Countries that form the Organization of the African, Caribbean and Pacific States (OACPS) have identified the growing debt burden and existing economic sanctions among its members as challenges that are aggravating the negative effects of the Covid-19 pandemic.
Speaking on Wednesday during a virtual summit of Heads of State and Government that was convened by President Uhuru Kenyatta in his capacity as the organization’s President-in-Office, the leaders welcomed the various debt relief measures being rolled out by global lenders but called for more interventions including debt cancellation.
In his opening remarks, President Uhuru observed that the debt of many OACP countries continues to rise saying close to half of low income and least developed countries have hit debt crisis levels.
“The debt of many member states continues to rise. Fourty four (44) per cent of low income and least developed countries (LDCs) are in debt distress or assessed as being at high risk of external debt distress,” Uhuru noted.
He added: “Covid-19 and related global economic shocks will exacerbate this problem”.
In his recorded address, French President Emmanuel Macron challenged global lending institutions to go beyond current relief measures and consider debt cancellation for the most vulnerable countries.
Mrs Erna Solberg, the Prime Minister of Norway said his country supports the debt moratorium issued by multilateral lenders and assured OACP nations that her country will “remain a close partner throughout the crisis”.
Led by President Cyril Ramaphosa (South Africa) who is also the current Chairperson of the African Union, the OACPS leaders who included Paul Kagame (Rwanda) and Edgar Lungu (Zambia) urged for the lifting of economic sanctions against Sudan and Zimbabwe.
They said the international community needs to lift the sanctions so as to enable the two African nations to apply their resources in mitigating their populations from the adverse socioeconomic effects of the current health crisis.
The meeting, also attended by OACPS development partners led by France, Norway and Canada, expressed dissatisfaction at the recent decision by the European Union (EU) to list some of its members as high risk nations for money laundering and terrorism financing.
The countries blacklisted by the EU in May this year include The Bahamas, Barbados, Botswana, Cambodia, Ghana, Jamaica, Mauritius, Mongolia, Myanmar, Nicaragua, Panama and Zimbabwe.
Prime Minister Mia Amor Mottley of Barbados, speaking on behalf of the Caribbean Community (CARICOM) termed the EU decision as unilateral saying the process leading to the listing was “not transparent”.

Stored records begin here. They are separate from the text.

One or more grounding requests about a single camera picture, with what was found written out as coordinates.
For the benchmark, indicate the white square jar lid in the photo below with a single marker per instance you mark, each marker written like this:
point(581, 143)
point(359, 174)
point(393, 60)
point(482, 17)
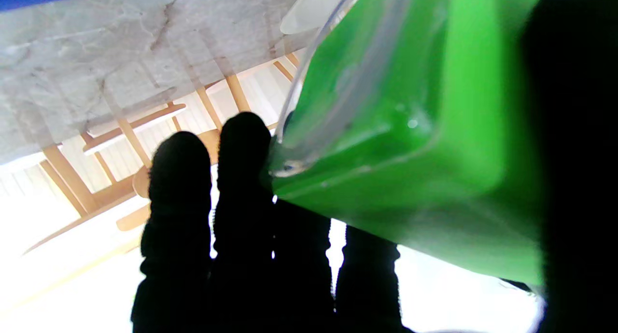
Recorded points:
point(314, 9)

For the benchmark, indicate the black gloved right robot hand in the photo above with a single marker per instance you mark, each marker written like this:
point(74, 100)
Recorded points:
point(241, 256)

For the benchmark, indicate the printed room backdrop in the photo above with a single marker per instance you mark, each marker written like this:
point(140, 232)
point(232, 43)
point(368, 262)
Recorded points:
point(72, 256)

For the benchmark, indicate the green square jar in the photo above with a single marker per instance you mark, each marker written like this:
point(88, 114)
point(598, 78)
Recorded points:
point(434, 130)

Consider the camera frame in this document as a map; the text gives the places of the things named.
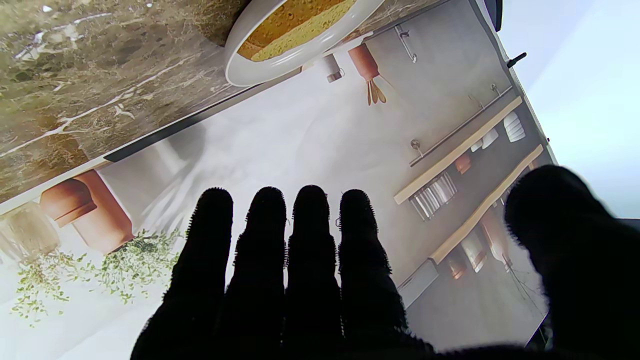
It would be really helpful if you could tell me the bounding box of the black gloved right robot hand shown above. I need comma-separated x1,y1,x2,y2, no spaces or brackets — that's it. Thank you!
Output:
131,165,640,360

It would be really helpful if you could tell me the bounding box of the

President Danny Faure of Seychelles asked the OACP secretariat to push for a moratorium on the publication of the “list of shame” and reiterated the Barbados Prime Minister’s sentiments that the EU’s decision was unilateral.
In line with the “Nairobi Nguvu ya Pamoja Declaration” made during the 9th OACPS summit held in Nairobi last year, the leaders resolved to deepen cooperation through South-South, North-South and Triangular Cooperation.
President Uhuru said diversified partnerships established through these new avenues will help alleviate the health and socioeconomic disruptions caused by Covid-19.
“At the national level, Covid-19 has led to a shrinking of fiscal space while at international level, the pandemic has weakened the pipeline of resources dedicated to development programmes,” he said.
Alongside debt relief and lifting of economic sanctions against Sudan and Zimbabwe, the OACPS leaders called for global solidarity in the fight against Covid-19 and voiced their support for Dr Tedros and the World Health Organization.
Further, the leaders agreed to broaden sources of financing Covid-19 response and recovery interventions through public-private partnerships as well as through increased access to concessional financing.